Having a flexible schedule can also reduce burnout, especially for WFH employees who are struggling to fulfil their work and home duties. Provide flexible work options to help employees manage their time, focus on their work, and become more productive.
2. Maintain and respect work-life balance
Taking time off is essential for employees to prevent burnout and maintain their wellbeing. Aside from the regular lunch breaks and 15-minute breaks at work, employees should be encouraged to take their PTO and avoid working – whether it’s taking calls, responding emails, or fulfilling assigned tasks – during PTOs, holidays and off-hours.
Companies should cultivate a work culture that respects the employee’s designated time away from work as they have other priorities to attend to. Managers must also adapt this behaviour to reassure employees that it’s OK to take time off from work when they need to.
3. Review perks and benefits
Offering the right perks and benefits can serve as incentives to motivate employees to be more productive. But if there’s still a lack of engagement from their end, get their feedback on what would work for them and explore the feasibility of improving the benefits. Not only will this help retain your staff but it can also attract quality talent to work for your organisation.
4. Provide safe spaces
One reason employees experience burnout is because of the negative atmosphere from a toxic work environment. Companies should invest in improving the work culture and even the actual workplace so employees can have “safe spaces” for their physical and mental wellbeing.

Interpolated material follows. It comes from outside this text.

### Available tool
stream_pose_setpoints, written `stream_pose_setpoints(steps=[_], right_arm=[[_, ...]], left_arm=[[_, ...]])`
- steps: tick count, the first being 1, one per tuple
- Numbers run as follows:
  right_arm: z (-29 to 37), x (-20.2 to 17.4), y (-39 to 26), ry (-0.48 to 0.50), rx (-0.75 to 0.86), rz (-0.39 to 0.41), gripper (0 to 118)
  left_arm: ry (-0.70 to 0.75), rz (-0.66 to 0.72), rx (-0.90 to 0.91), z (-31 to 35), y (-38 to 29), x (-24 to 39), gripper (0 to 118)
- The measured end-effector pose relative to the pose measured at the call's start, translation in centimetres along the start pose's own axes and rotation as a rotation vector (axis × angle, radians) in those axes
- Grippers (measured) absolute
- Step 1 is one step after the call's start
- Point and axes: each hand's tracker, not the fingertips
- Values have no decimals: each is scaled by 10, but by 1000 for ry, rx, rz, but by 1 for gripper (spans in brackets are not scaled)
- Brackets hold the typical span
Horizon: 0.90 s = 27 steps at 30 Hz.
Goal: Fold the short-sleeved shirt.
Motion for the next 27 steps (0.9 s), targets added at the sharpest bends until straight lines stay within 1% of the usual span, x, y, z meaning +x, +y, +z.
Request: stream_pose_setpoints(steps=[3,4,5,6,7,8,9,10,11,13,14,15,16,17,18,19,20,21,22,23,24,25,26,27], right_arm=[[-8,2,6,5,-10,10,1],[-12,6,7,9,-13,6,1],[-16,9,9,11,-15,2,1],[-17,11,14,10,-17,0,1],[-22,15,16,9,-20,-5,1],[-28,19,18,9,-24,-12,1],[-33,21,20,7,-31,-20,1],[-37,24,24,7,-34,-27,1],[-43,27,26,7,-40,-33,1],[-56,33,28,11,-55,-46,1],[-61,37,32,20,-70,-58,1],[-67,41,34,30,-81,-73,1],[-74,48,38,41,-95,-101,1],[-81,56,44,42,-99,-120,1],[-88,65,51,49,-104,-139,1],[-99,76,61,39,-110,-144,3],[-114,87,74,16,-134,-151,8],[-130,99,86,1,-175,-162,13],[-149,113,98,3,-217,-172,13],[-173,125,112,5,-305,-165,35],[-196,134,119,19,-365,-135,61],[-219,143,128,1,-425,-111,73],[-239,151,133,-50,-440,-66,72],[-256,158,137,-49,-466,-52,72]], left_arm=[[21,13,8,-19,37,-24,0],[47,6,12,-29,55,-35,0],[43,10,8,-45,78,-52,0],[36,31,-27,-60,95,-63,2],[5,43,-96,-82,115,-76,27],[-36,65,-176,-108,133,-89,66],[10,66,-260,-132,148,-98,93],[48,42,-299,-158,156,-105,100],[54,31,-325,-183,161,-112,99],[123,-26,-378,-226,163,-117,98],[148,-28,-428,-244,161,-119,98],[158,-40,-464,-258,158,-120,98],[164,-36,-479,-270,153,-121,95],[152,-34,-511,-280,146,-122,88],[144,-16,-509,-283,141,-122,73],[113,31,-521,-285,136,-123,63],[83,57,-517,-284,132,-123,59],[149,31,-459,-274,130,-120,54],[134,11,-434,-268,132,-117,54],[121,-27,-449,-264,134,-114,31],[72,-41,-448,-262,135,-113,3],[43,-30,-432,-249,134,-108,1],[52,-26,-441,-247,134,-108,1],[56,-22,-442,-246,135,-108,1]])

HR should also make an effort to provide mental health resources and programmes that employees can avail of to help manage their work-related stress and anxiety. A healthier work environment – whether on-site or remote – will make a big difference to an employee’s productivity level and to the company’s bottom line.
5. Acknowledge their work
Employees want to feel that their work means something, that they are contributing to the success of the company. Acknowledging their value as an asset to the organisation will motivate them to be more productive and inspire them to do better. Companies should take the time to recognise their efforts and reward them for going beyond expectations. This will significantly improve their morale and stave off feelings of burnout.

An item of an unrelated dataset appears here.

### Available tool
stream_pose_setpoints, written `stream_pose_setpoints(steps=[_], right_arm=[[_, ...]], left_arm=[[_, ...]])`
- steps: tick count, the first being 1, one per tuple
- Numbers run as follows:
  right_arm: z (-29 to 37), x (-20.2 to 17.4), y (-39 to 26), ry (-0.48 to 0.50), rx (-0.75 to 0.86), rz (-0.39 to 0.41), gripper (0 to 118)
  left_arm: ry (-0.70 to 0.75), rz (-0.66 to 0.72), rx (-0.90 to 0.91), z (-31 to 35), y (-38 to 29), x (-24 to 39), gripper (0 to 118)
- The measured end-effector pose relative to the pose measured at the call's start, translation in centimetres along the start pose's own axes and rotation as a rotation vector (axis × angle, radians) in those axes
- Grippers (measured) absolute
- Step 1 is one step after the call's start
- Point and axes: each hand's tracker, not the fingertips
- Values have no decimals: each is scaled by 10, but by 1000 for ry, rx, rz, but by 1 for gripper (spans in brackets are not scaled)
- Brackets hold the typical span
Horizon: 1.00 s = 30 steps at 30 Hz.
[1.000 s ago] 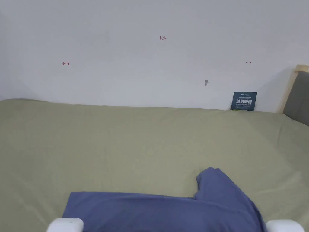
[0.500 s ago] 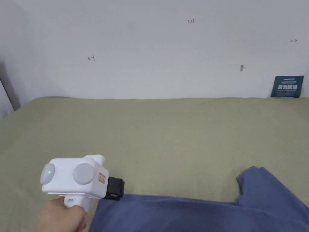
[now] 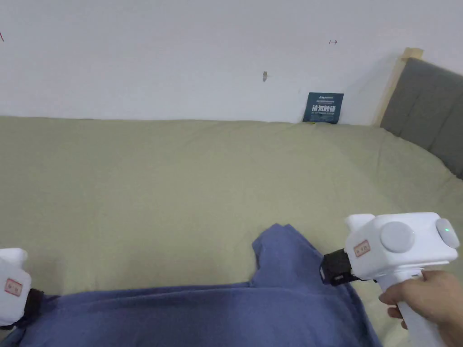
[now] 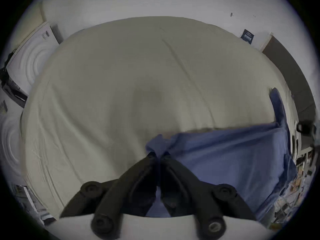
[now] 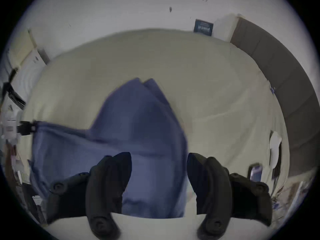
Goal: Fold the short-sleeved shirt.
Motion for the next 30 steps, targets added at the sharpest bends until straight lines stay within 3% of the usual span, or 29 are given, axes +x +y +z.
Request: stream_pose_setpoints(steps=[2,4,6,8,11,12,13,14,16,17,18,21,25,30], right_arm=[[-23,13,19,-43,-52,-91,72],[-41,26,29,-13,-108,-180,72],[-56,29,31,-31,-186,-201,72],[-67,30,29,41,-216,-190,72],[-80,23,25,23,-261,-174,70],[-79,22,25,12,-260,-170,64],[-69,21,23,13,-241,-177,7],[-65,18,23,6,-237,-186,0],[-56,8,13,0,-185,-157,0],[-54,3,10,5,-191,-84,0],[-50,0,7,9,-183,-65,0],[-22,0,9,28,-93,-62,0],[41,-11,-2,65,-1,44,0],[118,-17,-42,107,91,100,0]], left_arm=[[-12,23,10,4,0,-4,1],[-23,46,2,5,1,-6,1],[-38,60,-5,3,2,-9,1],[-37,59,-21,1,1,-8,1],[-36,60,-31,-4,0,-7,1],[-33,57,-31,-4,0,-5,1],[-29,52,-33,-3,-1,-3,1],[-26,46,-37,-5,-1,-4,1],[-24,32,-28,0,-2,-1,1],[-21,27,-23,3,-1,-1,1],[-24,26,-21,5,0,-2,1],[-44,30,3,22,-1,-4,1],[-80,-10,75,60,-6,-9,1],[-90,-75,141,113,-28,-14,1]])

6. Encourage communication
Feelings of isolation can hasten employee burnout, especially those who work from home. Social interaction is a key element to maintaining healthy work relationships. Given social distancing protocols, it’s important that every staff member has access to communicate with their colleagues.
More importantly, they can openly discuss their concerns through appropriate channels. In fact, employees are less likely to feel burned out if their managers are willing to listen to their work-related issues. From their end, managers should initiate the conversation with their staff, welcome inputs and feedback, and take the time to address their problems with work.
7. Inspire teamwork
A strong, united team can also become the employee’s support group. After all, a co-worker would be the best person to understand what their fellow colleagues are going through. But managers should also provide an environment where the staff can maximise their strengths and promote activities to strengthen their bond so they can work together harmoniously and support each other. Sharing the load makes it lighter for everyone.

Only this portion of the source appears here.